Rabelais n'a point voulu enseigner. Il n'a apporté à son ouvrage aucun dessein profond. Il a pris la plume pour s'égayer et égayer les autres. Seulement, ainsi qu'il arrive d'ordinaire aux rieurs, il a ri aux dépens d'autrui; à l'exemple de tous les comiques, il a fait de la satire....

Il n'a cherché qu'une chose, s'ébaudir. Peut-être était-ce pour ne pas pleurer.

Car selon l'humeur de cet âge
Chacun, pour cacher son malheur,
S'attachait le ris au visage,
Et les larmes dedans son cœur.

Mais non, Rabelais a ri parce qu'il ne pouvait faire autrement. Rabelais est le rieur par excellence....

Il rit sans raison, par un simple besoin de joie, par un mouvement de gaieté animale.... Il met les convenances sous les pieds;... le sentiment de la décence lui est étranger....

Il est obscène plutôt qu'immoral. Il se complaît dans l'ordure, mais il n'est pas corrompu. Son livre comme il le proclame lui-même "ne contient mal ni infection."

Rabelais est un bouffon, un fou de cour auquel on finit par passer des libertés excessives en faveur de ses traits de sagesse.

On dirait à le voir quelque Pantagruel en personne, un être énorme, malpropre, joyeux et bon....

Rabelais va parcourant toute la gamme des sentiments humains, aussi à l'aise dans le sublime que dans le trivial, assez vaste ou assez souple pour réunir en lui tous les contrastes. De là cette variété qui prépare chez lui tant de surprises au lecteur. Mais ce n'est qu'un de ses attraits. Il en a de toutes sortes et des plus vifs: le libre regard sur toutes choses, l'ingénieuse satire, je ne sais quelle grâce et quelle charmante naïveté, l'invention inépuisable, la verve indomptable, le flot intarissable, les ressources du vocabulaire.

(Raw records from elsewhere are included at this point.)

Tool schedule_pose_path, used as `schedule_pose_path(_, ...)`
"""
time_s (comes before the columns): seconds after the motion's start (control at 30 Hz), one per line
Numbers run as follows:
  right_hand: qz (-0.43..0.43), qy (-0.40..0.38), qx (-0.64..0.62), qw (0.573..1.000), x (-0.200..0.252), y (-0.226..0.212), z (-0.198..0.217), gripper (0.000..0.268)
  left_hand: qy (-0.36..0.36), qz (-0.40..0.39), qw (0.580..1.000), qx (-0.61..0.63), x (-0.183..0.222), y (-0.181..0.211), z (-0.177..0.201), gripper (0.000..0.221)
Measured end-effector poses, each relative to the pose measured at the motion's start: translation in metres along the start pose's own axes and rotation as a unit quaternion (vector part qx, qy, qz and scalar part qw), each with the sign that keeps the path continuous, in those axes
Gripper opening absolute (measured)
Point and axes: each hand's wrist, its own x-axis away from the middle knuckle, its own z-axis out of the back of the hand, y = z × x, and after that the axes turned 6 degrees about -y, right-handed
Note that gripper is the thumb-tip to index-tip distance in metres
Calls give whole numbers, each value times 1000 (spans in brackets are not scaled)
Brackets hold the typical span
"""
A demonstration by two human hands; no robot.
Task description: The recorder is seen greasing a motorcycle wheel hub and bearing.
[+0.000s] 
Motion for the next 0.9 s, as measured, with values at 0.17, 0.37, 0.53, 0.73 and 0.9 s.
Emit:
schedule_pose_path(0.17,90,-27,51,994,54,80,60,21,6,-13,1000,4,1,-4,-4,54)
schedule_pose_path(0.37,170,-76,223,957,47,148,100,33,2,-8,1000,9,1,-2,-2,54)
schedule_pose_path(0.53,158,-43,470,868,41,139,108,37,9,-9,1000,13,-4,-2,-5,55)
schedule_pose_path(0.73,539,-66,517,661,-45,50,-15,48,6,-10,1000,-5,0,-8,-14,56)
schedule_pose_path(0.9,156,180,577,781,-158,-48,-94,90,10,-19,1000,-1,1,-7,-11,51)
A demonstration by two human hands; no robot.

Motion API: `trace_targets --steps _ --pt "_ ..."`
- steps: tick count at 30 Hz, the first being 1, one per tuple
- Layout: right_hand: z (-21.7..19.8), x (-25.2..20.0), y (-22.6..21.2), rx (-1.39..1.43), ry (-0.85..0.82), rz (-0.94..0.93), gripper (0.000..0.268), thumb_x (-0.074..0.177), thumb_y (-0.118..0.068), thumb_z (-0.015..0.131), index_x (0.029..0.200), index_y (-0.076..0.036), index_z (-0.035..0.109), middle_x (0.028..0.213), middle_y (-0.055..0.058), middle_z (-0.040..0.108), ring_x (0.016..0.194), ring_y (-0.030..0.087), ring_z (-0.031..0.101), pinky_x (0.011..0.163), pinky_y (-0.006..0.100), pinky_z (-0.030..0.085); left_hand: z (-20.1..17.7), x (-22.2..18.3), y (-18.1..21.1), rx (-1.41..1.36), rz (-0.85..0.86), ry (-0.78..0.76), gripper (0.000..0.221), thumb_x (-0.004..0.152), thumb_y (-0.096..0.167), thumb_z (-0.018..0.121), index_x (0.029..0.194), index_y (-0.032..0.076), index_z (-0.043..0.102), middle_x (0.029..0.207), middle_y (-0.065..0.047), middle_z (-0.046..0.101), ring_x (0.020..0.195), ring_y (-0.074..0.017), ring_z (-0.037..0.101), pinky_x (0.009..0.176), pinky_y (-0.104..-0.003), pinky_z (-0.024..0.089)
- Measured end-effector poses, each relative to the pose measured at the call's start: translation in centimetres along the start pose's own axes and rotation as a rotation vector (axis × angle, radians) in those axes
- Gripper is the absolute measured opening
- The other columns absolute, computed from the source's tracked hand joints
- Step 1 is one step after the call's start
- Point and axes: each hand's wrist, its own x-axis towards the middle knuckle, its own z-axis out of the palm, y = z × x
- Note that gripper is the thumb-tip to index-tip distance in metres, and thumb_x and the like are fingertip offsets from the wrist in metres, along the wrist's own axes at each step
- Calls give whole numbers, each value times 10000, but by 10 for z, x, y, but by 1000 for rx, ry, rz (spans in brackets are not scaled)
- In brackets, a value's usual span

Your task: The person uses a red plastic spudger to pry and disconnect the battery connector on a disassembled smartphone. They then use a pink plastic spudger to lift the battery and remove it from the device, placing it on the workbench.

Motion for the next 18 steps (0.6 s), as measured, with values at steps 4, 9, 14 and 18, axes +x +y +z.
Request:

Il a été moins un artiste qu'un génie, et cependant il a eu, lui le premier, ce qui avait manqué au moyen-âge, la façon de dire, comme aussi il a eu, ce qui allait se perdre après lui, la faculté de se créer une langue.

E. Scherer.

II. Montaigne.
Né au château de Montaigne, près de Bordeaux, en 1533; mort en 1592.

Michel Montaigne a été le plus grand écrivain du XVIe siècle. De tous les livres de l'époque de la Renaissance celui qui a conservé le plus de lecteurs, c'est le sien, Les Essais. Il le mérite tant par le sujet que par la manière dont il est traité. Ce sujet c'est l'homme étudié par l'auteur sur lui-même.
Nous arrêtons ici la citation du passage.